**DATA EXCERPTS:**
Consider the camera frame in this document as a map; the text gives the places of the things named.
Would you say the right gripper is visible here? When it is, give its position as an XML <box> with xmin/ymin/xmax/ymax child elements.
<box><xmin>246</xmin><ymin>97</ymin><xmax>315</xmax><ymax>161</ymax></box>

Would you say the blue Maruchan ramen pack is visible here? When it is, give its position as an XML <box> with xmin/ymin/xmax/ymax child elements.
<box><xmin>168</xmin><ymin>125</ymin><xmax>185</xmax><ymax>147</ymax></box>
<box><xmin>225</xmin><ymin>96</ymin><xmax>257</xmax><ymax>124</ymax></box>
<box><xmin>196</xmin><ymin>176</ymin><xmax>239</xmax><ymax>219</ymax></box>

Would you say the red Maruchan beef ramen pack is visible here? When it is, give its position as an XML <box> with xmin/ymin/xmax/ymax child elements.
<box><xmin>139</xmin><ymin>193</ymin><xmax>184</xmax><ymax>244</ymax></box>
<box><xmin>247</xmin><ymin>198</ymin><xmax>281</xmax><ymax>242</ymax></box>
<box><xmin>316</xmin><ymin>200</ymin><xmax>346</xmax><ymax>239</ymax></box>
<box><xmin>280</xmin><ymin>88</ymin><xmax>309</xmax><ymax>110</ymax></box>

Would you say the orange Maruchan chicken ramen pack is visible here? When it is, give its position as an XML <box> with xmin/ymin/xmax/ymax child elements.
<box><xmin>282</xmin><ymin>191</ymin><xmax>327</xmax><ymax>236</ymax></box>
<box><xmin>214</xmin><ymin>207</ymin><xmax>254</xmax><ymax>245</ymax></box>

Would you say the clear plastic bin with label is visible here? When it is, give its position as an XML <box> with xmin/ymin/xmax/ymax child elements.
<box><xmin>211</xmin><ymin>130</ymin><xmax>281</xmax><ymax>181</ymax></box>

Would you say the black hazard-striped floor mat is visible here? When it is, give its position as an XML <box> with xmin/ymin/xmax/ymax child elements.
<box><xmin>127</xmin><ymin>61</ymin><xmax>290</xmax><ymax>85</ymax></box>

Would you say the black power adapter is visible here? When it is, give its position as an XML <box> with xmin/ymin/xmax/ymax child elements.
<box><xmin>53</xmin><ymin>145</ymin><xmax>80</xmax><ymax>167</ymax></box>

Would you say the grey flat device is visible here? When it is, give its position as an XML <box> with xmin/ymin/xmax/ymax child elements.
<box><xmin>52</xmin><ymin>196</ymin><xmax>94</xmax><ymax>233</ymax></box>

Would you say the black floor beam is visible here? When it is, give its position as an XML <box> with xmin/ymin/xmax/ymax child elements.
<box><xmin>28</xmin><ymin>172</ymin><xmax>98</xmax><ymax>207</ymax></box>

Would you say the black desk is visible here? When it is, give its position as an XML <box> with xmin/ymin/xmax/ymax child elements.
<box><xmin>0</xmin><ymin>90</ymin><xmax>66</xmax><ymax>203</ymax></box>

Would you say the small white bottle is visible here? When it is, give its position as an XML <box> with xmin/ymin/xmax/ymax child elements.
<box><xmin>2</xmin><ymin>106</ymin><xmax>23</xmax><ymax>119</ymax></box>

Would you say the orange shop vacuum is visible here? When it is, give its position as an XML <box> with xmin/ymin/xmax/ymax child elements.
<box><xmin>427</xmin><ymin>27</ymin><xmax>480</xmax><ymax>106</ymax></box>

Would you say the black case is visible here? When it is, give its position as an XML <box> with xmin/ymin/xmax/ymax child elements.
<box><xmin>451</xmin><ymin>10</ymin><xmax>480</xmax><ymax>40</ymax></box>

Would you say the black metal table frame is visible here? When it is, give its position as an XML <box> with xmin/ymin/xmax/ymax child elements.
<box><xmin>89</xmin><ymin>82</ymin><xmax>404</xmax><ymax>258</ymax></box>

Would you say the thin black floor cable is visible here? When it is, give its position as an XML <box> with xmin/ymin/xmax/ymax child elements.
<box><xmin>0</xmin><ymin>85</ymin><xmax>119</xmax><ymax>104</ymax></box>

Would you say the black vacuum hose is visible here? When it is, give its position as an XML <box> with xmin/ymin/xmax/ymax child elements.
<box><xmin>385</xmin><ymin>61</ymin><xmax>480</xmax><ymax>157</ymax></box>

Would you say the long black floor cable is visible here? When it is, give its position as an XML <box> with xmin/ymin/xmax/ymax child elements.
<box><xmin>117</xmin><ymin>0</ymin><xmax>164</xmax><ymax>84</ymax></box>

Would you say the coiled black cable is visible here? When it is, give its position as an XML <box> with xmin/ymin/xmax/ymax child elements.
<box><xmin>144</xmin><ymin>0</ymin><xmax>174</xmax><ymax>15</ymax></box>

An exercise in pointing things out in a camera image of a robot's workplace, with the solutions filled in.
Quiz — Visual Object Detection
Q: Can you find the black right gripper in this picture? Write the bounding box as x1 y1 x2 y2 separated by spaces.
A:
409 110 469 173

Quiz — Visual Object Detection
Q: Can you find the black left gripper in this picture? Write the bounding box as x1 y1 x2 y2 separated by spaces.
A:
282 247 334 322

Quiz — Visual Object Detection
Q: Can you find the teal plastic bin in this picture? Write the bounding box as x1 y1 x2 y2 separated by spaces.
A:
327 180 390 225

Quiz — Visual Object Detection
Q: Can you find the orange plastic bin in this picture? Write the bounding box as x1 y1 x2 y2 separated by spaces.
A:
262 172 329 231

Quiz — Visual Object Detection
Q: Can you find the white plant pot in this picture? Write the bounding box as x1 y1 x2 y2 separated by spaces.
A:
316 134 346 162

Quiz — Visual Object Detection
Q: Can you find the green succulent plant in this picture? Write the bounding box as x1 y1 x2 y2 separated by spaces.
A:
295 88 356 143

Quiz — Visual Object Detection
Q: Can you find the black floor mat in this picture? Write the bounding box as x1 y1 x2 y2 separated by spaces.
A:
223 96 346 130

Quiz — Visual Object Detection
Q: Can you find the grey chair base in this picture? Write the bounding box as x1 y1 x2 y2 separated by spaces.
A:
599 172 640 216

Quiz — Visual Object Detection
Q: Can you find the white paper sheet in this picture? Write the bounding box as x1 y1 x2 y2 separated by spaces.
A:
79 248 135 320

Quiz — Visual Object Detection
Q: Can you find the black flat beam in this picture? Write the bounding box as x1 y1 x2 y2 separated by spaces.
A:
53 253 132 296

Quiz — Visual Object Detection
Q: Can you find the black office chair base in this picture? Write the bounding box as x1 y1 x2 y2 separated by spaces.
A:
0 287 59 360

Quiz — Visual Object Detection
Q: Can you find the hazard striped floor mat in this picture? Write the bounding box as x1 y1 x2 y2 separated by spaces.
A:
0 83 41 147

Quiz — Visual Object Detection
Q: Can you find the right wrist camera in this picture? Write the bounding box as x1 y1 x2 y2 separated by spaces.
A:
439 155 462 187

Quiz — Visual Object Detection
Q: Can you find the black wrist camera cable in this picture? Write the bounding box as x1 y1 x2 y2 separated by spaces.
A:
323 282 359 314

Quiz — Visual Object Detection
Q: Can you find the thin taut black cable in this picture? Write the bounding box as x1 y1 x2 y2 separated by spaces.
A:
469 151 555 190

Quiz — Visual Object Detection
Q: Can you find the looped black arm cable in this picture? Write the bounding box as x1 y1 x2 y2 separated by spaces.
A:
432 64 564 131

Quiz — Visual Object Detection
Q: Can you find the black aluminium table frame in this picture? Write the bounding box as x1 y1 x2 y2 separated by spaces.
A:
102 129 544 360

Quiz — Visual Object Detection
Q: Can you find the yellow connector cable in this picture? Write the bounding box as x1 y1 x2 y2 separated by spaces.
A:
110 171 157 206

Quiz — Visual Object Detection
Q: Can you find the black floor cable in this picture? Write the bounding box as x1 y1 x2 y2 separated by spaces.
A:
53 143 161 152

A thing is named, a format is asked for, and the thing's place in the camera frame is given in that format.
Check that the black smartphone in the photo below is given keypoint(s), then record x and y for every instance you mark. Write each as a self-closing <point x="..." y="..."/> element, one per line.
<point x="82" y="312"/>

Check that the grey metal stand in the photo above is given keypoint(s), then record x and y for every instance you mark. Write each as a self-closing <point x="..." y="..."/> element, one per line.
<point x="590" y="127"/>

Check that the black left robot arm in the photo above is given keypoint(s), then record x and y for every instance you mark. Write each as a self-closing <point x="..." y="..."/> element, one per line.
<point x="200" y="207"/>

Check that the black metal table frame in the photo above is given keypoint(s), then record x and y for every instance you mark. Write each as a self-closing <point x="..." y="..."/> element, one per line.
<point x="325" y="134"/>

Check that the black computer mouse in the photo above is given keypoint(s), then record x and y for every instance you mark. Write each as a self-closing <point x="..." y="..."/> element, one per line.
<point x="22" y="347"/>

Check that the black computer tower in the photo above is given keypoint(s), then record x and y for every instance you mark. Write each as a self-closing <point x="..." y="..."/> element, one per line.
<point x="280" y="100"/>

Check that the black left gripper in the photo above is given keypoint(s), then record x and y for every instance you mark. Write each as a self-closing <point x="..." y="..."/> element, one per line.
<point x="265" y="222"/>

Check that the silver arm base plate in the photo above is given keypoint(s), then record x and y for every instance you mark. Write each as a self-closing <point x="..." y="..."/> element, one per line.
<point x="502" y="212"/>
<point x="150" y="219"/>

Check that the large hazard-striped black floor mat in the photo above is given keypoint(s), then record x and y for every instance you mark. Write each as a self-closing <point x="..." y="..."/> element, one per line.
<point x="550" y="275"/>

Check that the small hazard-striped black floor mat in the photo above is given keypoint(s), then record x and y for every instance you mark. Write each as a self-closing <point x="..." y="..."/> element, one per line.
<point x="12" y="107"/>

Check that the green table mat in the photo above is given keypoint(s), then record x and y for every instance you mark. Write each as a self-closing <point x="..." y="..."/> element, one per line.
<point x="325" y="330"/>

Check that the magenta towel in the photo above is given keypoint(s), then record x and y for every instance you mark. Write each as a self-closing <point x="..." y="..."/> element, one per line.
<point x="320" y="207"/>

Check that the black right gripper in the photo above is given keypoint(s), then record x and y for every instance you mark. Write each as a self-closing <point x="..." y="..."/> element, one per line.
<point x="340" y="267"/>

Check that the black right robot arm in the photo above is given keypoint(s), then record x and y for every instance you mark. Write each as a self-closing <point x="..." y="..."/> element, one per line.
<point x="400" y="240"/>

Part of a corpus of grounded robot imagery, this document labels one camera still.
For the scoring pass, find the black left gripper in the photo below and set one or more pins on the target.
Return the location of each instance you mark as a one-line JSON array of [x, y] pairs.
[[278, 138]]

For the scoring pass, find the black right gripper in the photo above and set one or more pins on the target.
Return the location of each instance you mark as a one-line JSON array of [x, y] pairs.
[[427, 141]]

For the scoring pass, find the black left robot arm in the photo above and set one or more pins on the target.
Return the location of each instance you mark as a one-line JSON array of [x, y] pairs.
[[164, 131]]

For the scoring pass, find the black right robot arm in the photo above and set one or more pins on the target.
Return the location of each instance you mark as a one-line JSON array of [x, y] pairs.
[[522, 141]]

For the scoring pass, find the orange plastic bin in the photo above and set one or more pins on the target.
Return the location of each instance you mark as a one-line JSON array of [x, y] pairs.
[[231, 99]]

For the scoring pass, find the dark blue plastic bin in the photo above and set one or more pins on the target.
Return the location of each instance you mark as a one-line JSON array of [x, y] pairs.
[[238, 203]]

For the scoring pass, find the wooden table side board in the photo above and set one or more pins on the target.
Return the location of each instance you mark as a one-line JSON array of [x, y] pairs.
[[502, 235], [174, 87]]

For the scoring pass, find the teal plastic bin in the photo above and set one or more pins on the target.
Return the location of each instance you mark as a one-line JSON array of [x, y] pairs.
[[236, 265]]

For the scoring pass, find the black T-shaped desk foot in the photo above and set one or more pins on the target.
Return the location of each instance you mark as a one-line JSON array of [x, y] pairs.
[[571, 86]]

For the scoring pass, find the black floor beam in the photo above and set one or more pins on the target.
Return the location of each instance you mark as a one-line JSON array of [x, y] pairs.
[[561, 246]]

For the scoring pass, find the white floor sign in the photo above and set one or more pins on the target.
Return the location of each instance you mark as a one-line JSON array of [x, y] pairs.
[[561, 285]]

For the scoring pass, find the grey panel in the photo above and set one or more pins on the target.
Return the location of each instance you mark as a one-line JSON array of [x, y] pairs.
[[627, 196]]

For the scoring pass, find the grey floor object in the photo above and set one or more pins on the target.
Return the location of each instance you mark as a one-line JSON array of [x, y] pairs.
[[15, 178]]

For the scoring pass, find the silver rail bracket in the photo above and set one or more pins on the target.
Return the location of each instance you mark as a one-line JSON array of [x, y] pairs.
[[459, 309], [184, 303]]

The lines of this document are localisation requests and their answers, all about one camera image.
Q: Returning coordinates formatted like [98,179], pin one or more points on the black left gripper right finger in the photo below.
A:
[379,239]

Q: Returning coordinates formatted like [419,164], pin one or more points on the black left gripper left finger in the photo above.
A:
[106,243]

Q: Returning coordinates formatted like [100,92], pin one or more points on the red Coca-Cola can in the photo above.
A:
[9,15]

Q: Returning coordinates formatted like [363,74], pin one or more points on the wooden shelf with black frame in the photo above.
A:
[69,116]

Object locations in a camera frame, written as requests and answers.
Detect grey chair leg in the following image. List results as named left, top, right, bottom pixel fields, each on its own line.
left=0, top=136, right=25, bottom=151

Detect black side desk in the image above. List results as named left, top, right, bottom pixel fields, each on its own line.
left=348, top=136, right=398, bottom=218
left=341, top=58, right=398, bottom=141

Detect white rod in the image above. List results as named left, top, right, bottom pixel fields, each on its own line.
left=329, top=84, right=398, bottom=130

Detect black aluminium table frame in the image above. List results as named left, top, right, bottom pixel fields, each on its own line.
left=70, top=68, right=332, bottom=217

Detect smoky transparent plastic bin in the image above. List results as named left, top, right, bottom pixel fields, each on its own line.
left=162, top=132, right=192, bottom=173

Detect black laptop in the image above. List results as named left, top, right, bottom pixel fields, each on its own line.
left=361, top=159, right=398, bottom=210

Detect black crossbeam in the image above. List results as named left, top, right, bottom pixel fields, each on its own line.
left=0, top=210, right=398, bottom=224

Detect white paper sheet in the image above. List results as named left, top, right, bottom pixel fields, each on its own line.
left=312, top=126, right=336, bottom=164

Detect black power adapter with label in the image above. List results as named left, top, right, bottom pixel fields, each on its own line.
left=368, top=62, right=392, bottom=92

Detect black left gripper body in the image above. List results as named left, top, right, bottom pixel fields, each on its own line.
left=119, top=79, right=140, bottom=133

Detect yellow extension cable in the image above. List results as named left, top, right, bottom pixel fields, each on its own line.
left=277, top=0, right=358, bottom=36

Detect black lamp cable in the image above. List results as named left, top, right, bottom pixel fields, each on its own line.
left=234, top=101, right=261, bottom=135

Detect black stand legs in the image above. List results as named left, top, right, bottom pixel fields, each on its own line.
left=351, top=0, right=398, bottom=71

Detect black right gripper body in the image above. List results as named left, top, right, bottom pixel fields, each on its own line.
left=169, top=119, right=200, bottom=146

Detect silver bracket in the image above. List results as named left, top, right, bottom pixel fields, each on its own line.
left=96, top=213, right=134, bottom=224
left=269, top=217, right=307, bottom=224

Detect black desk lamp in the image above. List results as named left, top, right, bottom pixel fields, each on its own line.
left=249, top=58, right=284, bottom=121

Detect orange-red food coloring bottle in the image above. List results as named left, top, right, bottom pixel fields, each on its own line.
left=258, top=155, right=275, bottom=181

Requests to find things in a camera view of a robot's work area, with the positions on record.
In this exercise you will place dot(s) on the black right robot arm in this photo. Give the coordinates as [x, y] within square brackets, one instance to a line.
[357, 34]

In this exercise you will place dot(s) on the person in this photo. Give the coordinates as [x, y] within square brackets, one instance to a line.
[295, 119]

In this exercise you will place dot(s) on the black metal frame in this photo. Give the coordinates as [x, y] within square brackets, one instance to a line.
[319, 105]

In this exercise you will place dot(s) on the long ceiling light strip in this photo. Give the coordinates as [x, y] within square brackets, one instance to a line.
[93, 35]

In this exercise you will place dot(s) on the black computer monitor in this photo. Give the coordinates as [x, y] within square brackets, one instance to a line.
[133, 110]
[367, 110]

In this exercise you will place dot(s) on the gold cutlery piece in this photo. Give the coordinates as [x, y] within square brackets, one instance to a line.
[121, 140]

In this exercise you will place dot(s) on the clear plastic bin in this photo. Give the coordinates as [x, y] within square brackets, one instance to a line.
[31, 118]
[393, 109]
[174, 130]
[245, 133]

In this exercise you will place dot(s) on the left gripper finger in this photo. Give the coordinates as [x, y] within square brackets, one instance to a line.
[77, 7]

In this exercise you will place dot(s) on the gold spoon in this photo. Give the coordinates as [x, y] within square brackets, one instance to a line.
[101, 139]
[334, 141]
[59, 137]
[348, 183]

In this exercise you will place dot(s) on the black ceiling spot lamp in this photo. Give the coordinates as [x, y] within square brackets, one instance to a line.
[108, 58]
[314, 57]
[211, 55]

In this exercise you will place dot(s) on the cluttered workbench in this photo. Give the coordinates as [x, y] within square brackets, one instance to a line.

**ABOUT THIS EXERCISE:** Select every line of the material above holding the word "plant" and copy it.

**RESULT OF THIS TASK:**
Q: Can you find the white plant pot in this picture? Write the bounding box as x1 y1 x2 y2 separated by spaces.
Q: Can you find the green succulent plant in this picture? Write the bounding box as x1 y1 x2 y2 separated by spaces.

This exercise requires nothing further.